» WHAT IS REQUIRED
Search the material for lines containing the word "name", and copy each one.

Start of DATASET EXCERPTS

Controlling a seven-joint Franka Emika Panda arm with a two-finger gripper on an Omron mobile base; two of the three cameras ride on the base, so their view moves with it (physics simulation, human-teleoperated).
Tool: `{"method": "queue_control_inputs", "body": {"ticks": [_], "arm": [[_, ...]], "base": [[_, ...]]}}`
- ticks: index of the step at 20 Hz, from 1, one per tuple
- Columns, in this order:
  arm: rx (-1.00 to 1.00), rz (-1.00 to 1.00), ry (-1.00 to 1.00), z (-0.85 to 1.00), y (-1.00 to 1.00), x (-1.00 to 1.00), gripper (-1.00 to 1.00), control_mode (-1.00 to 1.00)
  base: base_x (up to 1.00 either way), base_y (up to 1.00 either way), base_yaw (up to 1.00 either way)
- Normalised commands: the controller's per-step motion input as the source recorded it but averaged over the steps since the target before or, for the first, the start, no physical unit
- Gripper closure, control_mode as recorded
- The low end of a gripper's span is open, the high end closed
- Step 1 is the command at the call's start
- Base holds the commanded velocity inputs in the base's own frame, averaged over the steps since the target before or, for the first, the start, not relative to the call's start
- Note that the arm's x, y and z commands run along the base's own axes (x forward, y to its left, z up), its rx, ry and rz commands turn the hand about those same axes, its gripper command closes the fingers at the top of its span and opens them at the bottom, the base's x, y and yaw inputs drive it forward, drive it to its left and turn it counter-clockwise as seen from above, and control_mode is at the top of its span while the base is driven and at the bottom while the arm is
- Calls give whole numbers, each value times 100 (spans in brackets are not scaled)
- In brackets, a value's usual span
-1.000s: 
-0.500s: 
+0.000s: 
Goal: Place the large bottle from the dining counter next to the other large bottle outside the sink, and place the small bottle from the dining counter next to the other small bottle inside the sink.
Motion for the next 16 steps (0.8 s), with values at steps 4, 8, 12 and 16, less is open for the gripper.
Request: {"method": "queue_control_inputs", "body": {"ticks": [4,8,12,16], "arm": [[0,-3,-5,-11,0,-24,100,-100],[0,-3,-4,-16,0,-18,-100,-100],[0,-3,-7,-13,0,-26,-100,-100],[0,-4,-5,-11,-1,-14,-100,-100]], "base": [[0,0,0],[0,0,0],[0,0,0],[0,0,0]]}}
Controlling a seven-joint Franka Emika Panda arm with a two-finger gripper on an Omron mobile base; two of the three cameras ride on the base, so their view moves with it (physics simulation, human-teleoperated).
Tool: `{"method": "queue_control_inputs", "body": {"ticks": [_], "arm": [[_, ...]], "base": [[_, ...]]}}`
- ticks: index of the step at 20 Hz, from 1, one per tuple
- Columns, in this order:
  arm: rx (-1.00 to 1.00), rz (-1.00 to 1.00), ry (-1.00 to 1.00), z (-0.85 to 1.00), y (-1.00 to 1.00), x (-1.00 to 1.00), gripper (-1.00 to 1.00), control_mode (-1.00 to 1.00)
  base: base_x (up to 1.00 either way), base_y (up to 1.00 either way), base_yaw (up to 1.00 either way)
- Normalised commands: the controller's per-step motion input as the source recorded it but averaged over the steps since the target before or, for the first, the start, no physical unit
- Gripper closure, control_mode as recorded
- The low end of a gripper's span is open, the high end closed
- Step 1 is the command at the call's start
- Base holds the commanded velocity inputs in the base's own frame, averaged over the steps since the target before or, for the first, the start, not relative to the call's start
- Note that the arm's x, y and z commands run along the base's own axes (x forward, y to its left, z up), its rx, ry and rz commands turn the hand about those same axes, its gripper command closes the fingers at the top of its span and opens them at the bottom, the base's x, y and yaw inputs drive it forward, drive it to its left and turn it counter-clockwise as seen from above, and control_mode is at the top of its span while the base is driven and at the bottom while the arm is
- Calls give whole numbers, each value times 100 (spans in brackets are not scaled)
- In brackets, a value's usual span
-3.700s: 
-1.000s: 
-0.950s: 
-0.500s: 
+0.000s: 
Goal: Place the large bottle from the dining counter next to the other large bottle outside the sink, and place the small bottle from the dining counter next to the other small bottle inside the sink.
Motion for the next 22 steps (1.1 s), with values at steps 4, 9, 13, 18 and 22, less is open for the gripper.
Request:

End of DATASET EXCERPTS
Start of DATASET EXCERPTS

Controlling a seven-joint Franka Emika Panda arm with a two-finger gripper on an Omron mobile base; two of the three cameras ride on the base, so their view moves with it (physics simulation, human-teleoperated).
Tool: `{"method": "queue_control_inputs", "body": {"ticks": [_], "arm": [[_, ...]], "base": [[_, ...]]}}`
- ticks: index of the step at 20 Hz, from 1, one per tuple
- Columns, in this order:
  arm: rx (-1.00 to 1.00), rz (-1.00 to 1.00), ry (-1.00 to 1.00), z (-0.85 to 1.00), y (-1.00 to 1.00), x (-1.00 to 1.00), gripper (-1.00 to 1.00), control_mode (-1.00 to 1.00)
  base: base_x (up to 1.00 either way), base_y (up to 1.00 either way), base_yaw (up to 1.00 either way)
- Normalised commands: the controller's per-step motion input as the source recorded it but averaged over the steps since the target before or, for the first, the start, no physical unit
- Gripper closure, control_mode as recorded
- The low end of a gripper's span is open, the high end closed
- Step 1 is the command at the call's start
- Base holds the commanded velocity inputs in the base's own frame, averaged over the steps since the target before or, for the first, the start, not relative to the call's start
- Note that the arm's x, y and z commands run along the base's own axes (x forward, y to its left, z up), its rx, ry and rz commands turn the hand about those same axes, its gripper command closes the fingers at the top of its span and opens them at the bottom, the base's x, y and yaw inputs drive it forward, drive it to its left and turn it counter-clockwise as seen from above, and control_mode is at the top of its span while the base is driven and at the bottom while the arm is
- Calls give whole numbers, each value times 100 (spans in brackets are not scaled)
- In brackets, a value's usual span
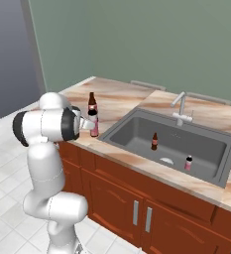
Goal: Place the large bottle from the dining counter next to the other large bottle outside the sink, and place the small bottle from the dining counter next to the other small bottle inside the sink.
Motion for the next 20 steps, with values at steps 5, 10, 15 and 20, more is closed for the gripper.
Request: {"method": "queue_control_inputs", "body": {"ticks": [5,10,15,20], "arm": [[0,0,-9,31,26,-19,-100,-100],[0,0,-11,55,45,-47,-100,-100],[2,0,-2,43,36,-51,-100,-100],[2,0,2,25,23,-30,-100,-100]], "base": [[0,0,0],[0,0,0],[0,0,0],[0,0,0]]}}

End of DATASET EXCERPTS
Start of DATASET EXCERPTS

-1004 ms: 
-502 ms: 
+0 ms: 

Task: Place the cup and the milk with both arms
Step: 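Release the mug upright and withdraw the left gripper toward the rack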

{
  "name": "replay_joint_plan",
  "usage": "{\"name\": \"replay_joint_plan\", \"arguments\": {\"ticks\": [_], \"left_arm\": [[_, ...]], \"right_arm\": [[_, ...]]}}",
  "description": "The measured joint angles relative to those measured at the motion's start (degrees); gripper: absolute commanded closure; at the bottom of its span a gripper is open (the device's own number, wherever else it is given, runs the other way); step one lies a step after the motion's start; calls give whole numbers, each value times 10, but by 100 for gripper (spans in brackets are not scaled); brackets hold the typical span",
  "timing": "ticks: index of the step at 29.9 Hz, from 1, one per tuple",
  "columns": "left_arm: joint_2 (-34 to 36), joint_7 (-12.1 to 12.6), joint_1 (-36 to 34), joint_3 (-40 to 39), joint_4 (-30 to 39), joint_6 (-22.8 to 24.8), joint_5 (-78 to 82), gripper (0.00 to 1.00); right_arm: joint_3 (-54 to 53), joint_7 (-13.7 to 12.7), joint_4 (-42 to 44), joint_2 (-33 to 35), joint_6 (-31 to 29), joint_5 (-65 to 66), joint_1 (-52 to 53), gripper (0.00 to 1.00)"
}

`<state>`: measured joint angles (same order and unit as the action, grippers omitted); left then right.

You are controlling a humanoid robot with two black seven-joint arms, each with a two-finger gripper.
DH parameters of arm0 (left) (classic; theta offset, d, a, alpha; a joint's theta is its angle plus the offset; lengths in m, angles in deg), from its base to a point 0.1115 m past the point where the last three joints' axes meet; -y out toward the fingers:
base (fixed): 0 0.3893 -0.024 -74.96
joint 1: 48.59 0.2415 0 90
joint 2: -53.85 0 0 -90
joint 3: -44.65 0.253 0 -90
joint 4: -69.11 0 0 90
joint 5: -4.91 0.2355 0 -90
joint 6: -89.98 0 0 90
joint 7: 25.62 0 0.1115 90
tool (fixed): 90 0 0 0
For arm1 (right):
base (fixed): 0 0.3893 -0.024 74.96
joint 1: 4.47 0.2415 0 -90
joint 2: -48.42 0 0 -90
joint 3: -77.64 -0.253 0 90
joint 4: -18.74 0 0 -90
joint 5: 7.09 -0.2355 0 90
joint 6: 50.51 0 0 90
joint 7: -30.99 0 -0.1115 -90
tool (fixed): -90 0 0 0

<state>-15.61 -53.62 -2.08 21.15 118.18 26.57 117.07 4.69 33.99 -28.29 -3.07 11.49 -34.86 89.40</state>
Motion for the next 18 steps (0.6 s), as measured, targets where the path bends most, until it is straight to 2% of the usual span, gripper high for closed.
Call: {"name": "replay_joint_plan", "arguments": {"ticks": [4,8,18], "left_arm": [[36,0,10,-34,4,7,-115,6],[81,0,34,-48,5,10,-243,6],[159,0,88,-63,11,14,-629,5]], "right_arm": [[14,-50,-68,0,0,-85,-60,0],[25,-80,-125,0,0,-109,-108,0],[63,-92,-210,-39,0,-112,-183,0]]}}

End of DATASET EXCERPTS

» SOLUTION TO THIS PROBLEM
  "name": "replay_joint_plan",
  "usage": "{\"name\": \"replay_joint_plan\", \"arguments\": {\"ticks\": [_], \"left_arm\": [[_, ...]], \"right_arm\": [[_, ...]]}}",
Call: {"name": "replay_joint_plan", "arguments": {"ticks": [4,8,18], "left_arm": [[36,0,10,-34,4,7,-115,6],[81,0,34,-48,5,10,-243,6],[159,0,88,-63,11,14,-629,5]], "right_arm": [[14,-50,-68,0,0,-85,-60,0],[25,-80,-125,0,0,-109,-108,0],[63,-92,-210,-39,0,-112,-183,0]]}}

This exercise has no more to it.